Postby PatrickPowers » Wed Aug 15, 2018 1:49 am

wendy wrote:While Mercartor preserves angles, it does so at the expense of many other features. The 'conformal' projection is the stereographic, which exists in 4d also. If you are looking for a map of the planet, rather than just a conformal mapping, then it is necessary to understand how the planet rotates, and what the navigator might see.

There are three axies, representing longitude (east-west), lattitude (north-south and two others). If the planet is in equal rotation, then one can reasonably determine the lattitude by way of a sky-sphere, marked out with the brightest stars. This sphere is placed perpendicular to the east-west axis, and the surface is orientated so that a ray through the sphere will point to the given star, when that star cumulates.

When longitude and lattitude is taken to account, each point on the sky-sphere corresponds to a full great circle on the earth, the 4-earth rotates without disturbing this order. The sun moves through the sky throughout the year, which means that it is overhead on a different great circle every day. The shape of this on the sky-sphere is a circle, representing on the planet-surface a torus.

The torus is wrapped around and equidistant from a circle, which we shall call the south circle, and opposite this is the north circle. As on the earth, we have the south representing the place of the sun (ie hot or humid country), and the north representing the colder climates. These are represented as the south and north poles on the sky-sphere, but are full lines of longitude.

The lines that run from the north pole to the south pole on the sky-sphere represent the parts where the sun will cumulate through the year. Where it crosses the places where the sun reaches the zenith or directly above, are the tropics. In 3d we have only the tropics of cancer and capricorn, but the 4d earth has the full complement: tropic of leo and tropic of aries etc.

The same distance from the north pole on the sky-sphere represents the artic torus. Unlike 3d, the artic and antartic are connected, so it is possible that penguins will have to cope with polar bears. On a given day, the sun will hug the horizon all day on the artic circle, but further north, it will rise and set as normal.

The fifth and sixth directions represent an axis of seasons. Just as longitude marks out time zones, this axis marks out the season-zones. In 3d earth, this is a two-directional pointer, which points to seasons in the north, and six months ahead in the south. This axis represents the full gammit of seasons.

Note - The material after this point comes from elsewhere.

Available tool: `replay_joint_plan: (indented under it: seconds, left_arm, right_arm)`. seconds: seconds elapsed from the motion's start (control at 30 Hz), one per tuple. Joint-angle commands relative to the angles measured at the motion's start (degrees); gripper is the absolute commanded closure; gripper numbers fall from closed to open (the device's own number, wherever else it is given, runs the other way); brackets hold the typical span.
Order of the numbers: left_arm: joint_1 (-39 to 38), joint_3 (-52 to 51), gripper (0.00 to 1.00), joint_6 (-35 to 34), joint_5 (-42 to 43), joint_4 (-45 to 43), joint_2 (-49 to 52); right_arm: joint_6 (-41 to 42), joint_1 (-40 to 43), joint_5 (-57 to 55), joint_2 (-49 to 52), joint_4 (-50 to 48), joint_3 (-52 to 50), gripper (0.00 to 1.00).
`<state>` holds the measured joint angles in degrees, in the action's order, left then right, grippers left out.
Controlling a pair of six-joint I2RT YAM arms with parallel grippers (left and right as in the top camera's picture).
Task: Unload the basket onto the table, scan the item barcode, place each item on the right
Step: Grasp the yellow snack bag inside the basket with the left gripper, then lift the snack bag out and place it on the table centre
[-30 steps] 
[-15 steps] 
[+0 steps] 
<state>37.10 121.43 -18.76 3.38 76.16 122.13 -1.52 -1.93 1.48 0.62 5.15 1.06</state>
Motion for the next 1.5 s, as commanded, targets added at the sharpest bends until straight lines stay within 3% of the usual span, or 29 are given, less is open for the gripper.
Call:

If you place all this together, the unfolded glome becomes a tetrahedron, with the south and north circles becoming opposite edges. Any given slice between these becomes a rectangle, where the east-west lines run parallel to one diagonal, and the calendra (year-zones), run the opposite direction. The climata is the axis between the top and bottom.

If one supposes an east-west axis (longitude) first, the effect is to twist the tetrahedron so that the top and bottom become parallel. This will in the long run, turn the tetrahedron into a sphere-prism. If the calendra is now stretched rectangularly, you will end up with a box or rectangular prism, whose three sides represent the separate longitude, calendra and climata coordinates. The distortion of the surface is that at the south pole, the cells formed by the crossing of longitude and calendra will line up in one direction, and at the north pole, they will have rotated to the opposite direction.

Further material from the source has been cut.